The shutdown stranded the operator of a crane at the shipyard for nearly an hour before he was rescued by the local fire department using a ladder truck.
Acting on a phone call from city officials, CMP sent a team to the flooded substation, adjacent to The Cabin pizza shop and across Washington Street from the shipyard, CMP spokeswoman Gail Rice said. That team determined the water to be a threat to public safety.
“The flooding was getting into some of our energized equipment at the substation,” Rice said. “You don’t want to be anywhere near that.”
CMP shut off power at about 2:30 p.m., leaving the shipyard in the dark and prompting BIW to send the first shift home early and cancel second-shift workers at the main yard in Bath as well as at the consolidated warehouse and Harding Plant in Brunswick, BIW spokesman Matt Wickenheiser said.
Meanwhile, much of downtown Bath, Phippsburg and a few customers in West Bath were also without power — altogether about 4,000 customer accounts were affected, Rice said.
Bath Police Lt. Bob Savary said officers “scrambled a bit” to place stop signs at intersections, and the Vine Street onramp to the Sagadahoc Bridge was closed due to flooding.
By about 4 p.m., the water had receded enough that CMP restored power at the substation and started bringing customers back online — about 3,000 accounts at 4 p.m. and the last few by 4:30 p.m.
In the meantime, though, dozens of cars in the shipyard parking lot were underwater, which Savary estimated to be about 4 feet deep.
Wickenheiser said BIW offered rides home to employees who couldn’t reach their cars. He said he couldn’t estimate how much it cost BIW to shut down Wednesday.
During the heaviest rain Wednesday, a three-car collision closed Route 1 briefly near Cook’s Corner in Brunswick, sending two patients to Maine Medical Center.
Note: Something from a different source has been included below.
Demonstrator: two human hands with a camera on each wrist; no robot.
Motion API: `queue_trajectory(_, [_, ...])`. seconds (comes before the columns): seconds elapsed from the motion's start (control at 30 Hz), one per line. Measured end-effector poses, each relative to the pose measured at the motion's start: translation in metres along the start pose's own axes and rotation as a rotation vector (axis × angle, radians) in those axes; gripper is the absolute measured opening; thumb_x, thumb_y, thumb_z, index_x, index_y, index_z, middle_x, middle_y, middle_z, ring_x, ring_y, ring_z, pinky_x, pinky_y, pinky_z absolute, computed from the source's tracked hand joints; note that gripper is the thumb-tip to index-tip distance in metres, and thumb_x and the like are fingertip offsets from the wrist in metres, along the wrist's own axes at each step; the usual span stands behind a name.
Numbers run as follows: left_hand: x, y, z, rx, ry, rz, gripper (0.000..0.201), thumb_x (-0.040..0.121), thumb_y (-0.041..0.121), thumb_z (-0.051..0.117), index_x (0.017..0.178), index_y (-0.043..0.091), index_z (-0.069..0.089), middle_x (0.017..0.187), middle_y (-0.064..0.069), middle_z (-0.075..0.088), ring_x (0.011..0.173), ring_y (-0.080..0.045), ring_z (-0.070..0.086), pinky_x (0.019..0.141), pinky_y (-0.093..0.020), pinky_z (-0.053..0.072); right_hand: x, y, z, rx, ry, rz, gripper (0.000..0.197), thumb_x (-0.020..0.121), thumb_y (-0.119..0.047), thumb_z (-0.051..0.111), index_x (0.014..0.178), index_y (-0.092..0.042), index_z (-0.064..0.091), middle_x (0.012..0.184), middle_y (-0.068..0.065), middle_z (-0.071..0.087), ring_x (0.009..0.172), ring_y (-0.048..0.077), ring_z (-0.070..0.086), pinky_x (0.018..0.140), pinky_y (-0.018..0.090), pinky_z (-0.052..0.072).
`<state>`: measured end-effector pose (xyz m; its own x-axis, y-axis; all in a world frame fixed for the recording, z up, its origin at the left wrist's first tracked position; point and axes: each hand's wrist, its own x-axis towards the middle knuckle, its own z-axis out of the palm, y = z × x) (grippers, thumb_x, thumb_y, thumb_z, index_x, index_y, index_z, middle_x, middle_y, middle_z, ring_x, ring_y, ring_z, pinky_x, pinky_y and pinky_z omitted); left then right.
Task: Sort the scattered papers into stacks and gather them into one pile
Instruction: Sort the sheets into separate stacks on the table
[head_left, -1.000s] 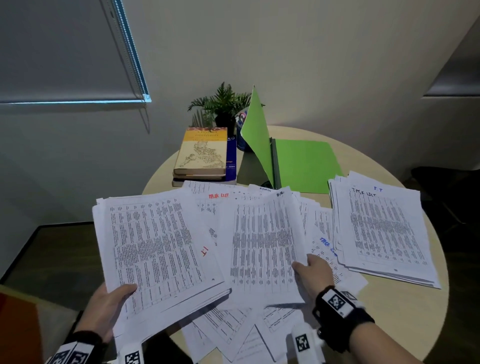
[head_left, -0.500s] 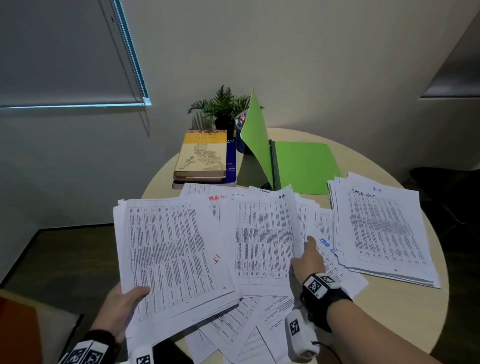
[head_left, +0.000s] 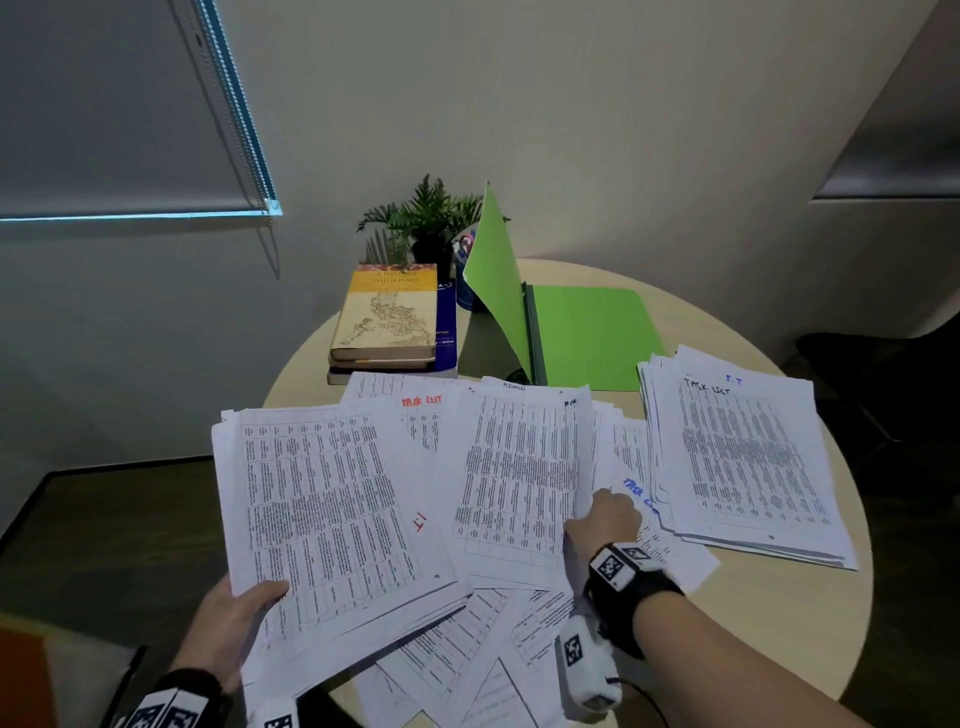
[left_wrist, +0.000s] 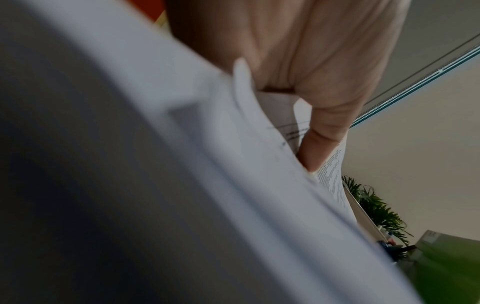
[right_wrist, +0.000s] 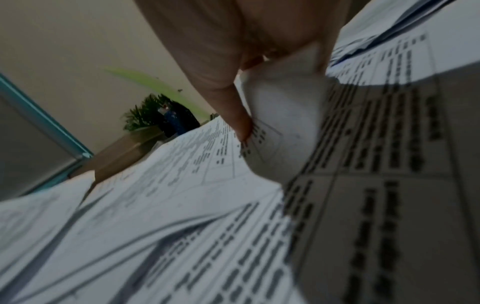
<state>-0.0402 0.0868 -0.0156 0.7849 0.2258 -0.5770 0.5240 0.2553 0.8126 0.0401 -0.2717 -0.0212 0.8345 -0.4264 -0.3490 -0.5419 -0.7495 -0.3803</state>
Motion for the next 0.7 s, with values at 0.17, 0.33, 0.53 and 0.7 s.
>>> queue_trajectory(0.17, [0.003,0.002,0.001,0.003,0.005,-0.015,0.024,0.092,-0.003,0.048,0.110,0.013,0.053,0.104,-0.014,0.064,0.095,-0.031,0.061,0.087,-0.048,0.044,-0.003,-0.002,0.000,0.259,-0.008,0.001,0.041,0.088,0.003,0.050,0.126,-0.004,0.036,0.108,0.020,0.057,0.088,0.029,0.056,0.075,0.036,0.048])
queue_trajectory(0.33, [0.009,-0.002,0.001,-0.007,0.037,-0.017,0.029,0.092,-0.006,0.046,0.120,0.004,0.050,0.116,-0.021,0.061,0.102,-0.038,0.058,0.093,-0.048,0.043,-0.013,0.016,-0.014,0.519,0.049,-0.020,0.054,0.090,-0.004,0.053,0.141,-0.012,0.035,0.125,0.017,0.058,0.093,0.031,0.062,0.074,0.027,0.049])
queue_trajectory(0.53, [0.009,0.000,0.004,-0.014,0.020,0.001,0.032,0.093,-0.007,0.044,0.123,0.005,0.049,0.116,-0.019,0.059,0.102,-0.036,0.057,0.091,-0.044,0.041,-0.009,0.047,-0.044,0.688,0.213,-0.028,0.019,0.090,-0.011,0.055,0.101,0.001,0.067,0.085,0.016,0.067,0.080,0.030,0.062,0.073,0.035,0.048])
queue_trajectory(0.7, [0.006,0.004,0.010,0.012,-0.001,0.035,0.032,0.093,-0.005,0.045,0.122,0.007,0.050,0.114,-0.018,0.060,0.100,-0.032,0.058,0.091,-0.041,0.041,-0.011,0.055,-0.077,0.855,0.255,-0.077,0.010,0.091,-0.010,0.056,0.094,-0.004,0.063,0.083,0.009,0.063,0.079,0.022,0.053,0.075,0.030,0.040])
Just before 1 p.m., two cars stopped in the travel lane because of heavy rain, and a third car rear-ended the second, which then struck the first, Brunswick police Cmdr. Marc Hagan said.
The driver of the third car, Angelica Dwyer, 22, of Lisbon, and her passenger, Timothy Dodson, 23, were taken to Maine Medical Center and have since been released, according to a hospital spokeswoman.
The highest precipitation total statewide was recorded in Searsport in Waldo County, according to the National Weather Service’s Gray forecast center, with 9.75 inches falling in that town. Belmont, also in Waldo County, received 7.6 inches.
The weather service’s Caribou forecast center reported Dedham received 8.19 inches of rain while Sangerville in Piscataquis County received 7.28 inches of rain.
Houlton saw 7 inches, according to the weather service, while Princeton in Washington County saw 6.8, Brewer had 6.6 and Bucksport had 6.2.
Bangor’s rainfall total checked in at 5.5 inches, according to the weather service.
According to the National Weather Service’s Gray forecast center, Portland set a daily record with 5.56 inches of rain, smashing the previous mark of 2.14 set in 1920.
BDN writers Beth Brogan and Abigail Curtis contributed to this report.